**The problem**
The lines wanted are those in the data below that include "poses".

+-------+

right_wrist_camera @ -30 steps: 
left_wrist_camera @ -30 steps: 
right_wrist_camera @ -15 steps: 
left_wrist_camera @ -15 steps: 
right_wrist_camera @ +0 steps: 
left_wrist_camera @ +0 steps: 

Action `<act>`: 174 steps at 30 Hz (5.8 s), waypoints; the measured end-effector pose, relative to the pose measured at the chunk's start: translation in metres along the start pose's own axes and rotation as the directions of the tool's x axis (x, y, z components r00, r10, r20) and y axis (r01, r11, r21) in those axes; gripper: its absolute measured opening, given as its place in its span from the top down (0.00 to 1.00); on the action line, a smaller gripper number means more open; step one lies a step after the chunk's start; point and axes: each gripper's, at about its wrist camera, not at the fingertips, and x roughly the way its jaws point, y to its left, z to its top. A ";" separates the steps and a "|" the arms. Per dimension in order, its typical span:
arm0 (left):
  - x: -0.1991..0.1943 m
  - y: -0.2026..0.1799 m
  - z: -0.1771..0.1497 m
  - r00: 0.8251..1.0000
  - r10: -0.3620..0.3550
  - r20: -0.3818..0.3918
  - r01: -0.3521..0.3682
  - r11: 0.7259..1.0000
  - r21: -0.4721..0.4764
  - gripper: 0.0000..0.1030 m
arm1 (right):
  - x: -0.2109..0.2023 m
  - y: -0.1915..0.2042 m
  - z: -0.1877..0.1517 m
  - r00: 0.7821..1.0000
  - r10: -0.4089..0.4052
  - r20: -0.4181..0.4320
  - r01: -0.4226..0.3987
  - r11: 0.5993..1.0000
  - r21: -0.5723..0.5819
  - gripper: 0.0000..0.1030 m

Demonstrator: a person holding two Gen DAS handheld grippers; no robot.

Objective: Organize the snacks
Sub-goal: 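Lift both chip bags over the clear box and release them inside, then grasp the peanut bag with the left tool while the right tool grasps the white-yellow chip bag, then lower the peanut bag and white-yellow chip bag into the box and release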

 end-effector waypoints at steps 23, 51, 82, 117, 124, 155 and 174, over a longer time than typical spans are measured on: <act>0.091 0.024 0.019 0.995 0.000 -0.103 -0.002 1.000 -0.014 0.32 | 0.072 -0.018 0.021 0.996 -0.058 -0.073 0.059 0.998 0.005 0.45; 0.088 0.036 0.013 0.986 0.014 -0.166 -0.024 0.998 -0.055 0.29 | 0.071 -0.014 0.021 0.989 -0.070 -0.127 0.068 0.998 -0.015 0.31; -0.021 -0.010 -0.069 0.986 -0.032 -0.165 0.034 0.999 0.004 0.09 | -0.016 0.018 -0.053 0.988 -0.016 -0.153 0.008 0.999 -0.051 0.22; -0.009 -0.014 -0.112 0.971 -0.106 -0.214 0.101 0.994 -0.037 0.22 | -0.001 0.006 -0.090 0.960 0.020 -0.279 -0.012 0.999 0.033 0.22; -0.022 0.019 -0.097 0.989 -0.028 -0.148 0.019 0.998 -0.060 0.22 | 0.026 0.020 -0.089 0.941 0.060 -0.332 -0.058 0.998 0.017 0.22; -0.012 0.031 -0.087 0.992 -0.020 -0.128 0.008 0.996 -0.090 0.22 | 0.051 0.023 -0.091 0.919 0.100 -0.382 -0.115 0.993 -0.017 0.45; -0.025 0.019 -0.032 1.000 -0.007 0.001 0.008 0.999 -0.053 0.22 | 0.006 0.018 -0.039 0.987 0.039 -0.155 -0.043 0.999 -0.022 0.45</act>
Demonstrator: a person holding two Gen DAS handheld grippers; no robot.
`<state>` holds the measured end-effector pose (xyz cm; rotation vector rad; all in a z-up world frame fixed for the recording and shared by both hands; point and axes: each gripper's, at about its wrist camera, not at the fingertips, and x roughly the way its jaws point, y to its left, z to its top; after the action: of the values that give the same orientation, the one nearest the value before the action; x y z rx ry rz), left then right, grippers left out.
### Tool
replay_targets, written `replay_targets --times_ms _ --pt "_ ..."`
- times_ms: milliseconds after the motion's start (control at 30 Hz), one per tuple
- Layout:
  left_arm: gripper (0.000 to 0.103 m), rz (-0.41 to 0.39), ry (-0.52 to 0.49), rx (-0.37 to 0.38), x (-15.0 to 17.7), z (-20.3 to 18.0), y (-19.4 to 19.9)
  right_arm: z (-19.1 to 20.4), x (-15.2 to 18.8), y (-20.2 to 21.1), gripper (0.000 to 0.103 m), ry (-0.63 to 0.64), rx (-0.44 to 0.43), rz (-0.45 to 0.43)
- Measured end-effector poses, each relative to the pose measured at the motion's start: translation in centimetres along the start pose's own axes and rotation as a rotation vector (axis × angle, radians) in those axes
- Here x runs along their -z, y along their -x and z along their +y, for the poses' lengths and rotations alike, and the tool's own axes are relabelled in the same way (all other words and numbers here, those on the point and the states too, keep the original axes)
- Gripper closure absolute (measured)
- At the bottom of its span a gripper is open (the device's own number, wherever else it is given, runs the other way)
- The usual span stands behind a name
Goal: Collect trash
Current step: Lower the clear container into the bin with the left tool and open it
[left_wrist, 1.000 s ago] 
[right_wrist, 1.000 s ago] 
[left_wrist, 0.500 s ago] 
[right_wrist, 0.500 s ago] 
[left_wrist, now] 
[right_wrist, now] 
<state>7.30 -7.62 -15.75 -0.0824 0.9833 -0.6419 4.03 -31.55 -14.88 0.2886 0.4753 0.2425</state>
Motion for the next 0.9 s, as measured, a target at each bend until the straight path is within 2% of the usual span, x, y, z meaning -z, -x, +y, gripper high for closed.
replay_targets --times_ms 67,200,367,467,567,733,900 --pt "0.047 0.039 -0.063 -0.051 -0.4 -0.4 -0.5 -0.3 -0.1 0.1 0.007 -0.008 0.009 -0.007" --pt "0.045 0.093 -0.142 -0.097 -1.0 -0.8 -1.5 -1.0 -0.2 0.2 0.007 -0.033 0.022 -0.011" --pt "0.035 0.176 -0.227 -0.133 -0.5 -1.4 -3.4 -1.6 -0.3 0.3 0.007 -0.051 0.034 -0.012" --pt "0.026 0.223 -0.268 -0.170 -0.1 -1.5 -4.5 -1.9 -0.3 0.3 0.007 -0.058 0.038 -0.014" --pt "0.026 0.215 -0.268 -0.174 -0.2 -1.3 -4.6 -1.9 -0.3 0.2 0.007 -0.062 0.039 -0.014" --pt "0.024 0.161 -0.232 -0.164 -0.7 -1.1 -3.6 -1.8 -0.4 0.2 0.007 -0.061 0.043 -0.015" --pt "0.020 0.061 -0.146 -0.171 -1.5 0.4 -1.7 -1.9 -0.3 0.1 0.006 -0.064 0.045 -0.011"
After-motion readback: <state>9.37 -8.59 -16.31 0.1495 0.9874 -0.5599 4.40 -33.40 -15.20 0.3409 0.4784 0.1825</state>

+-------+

**Worked solution**
- Measured end-effector poses, each relative to the pose measured at the motion's start: translation in centimetres along the start pose's own axes and rotation as a rotation vector (axis × angle, radians) in those axes
- Here x runs along their -z, y along their -x and z along their +y, for the poses' lengths and rotations alike, and the tool's own axes are relabelled in the same way (all other words and numbers here, those on the point and the states too, keep the original axes)

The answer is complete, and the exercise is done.